You see, like Mephistopheles, the state bought the souls of early childhood centre owners with those subsidies. In return for oodles of money the formerly independent sector gave up its independence and embraced the state’s curriculum (who needs choice when you can embrace uniformity?), the state’s regulations (one teacher for every six children, thank you very much and another upstairs to fill in all the state-require paperwork) and the state’s qualifications (all teachers in your classroom will have the state’s qualification, or else!).

Were early childhood centres any better for the deal?


Were children?

No. Not at all.

Sure, there was an inundation of activity in the sector, with early childhood teachers flying off to countless conferences, endless seminars and studying for questionable qualifications—all  paid for out of the windfall from the state. Not to mention the proliferation of sundry tertiary institutions set up simply to deliver all the new graduates in the state’s dubious qualification that the state was all-of-a-sudden demanding.

Because without having a classroom jam-packed with teachers holding all those newly-minted, one-size-fits-all qualifications (we don’t want experience or variety in our classrooms, thank you very much, we insist on uniformity and mediocrity!)—and with a teacher registration system demanding those teachers be constantly jetting off to all those indoctrinational bunfests—centres were unable to draw down the real big bucks from the government.

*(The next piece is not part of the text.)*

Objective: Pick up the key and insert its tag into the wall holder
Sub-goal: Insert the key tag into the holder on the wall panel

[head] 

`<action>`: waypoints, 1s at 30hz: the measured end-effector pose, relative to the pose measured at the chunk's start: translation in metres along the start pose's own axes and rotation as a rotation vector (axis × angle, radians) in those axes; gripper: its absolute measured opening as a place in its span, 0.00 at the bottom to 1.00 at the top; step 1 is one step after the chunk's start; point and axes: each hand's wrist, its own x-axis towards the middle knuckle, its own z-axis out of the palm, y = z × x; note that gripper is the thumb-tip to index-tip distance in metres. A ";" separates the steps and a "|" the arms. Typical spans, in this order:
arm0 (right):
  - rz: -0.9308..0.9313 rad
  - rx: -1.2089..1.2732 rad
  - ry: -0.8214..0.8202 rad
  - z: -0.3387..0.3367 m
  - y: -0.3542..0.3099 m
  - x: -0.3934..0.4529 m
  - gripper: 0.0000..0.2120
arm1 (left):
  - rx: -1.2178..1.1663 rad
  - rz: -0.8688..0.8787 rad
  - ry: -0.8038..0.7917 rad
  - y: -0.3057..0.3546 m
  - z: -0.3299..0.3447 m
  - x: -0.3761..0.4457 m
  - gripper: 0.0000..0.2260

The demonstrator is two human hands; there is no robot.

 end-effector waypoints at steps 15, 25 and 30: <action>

The results of the early childhood subsidies were as predictable as the results of Muldoon’s ill-begotten agricultural subsidies. What was once a burgeoning upwelling of diversity—with parents able to choose between low-cost schools offering Steiner, Montessori, Playcentre, Kohanga Reo, and Froebel philosophies, delivered across the country in Kindergartens, state-maintained schools, private schools, and community owned & run schools—all coexisting quite happily, with parents taking easy advantage of the diversity & choice on offer—is today a stale grey wasteland of uniformity and mediocrity, with mega chains like KidiCorp offering dumbed-down edutainment programmes for the masses, and smaller centres competing with the mega chains for a slice of the subsidy dollars.

It has been a delight for the owners of the mega chains, who have hoovered up schools and centres in order to farm as many of the subsidies as they can. It has been a disaster for the early childhood education of children.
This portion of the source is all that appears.